#### Listed entries

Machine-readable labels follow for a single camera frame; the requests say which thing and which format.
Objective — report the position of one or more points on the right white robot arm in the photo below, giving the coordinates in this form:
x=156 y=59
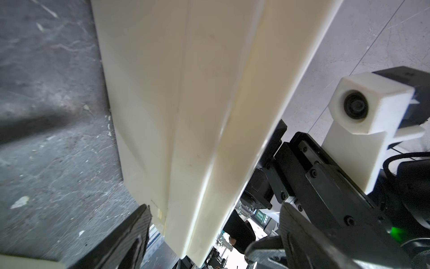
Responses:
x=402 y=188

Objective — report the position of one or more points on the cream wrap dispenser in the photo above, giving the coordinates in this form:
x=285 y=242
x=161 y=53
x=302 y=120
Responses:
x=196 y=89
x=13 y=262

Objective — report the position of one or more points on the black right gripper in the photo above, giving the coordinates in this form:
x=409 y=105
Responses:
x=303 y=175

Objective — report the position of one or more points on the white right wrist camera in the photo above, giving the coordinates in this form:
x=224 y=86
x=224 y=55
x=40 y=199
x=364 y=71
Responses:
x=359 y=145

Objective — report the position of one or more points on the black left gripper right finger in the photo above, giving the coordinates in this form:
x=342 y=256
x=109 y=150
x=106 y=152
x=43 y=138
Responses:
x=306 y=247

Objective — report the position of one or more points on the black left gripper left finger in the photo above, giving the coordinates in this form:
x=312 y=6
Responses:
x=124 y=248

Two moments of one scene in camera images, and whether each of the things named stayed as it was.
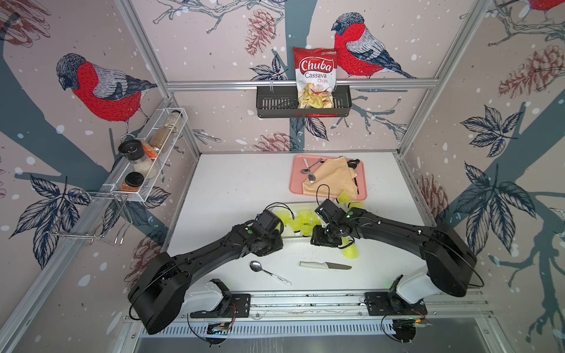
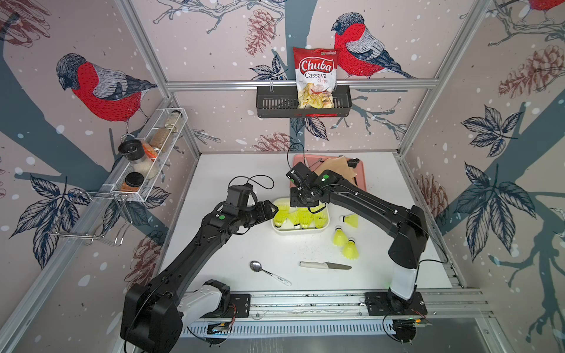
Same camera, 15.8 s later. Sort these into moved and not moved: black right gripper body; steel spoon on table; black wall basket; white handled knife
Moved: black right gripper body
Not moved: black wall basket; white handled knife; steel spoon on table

########

◆ Problem description ◆
Starting with the line that holds "on the white", return each line exactly through the final line of the entries above; pictures are not part of the output.

◆ Response to the exercise ◆
Objective — report the position of one or more points on the white right wrist camera in the photo above, giving the coordinates in this form:
x=224 y=86
x=224 y=55
x=40 y=199
x=364 y=71
Responses:
x=359 y=145

Objective — report the position of one or more points on the black left gripper right finger in the photo above, giving the coordinates in this form:
x=342 y=256
x=109 y=150
x=106 y=152
x=43 y=138
Responses:
x=306 y=247

Objective — report the position of one or more points on the black left gripper left finger in the photo above, giving the coordinates in this form:
x=312 y=6
Responses:
x=124 y=248

Two moments of one scene in camera images, and whether each of the things named stayed as it was.
Same camera, 15.8 s later. Sort these into moved and not moved: black right gripper body; steel spoon on table; black wall basket; white handled knife
Moved: black right gripper body
Not moved: black wall basket; white handled knife; steel spoon on table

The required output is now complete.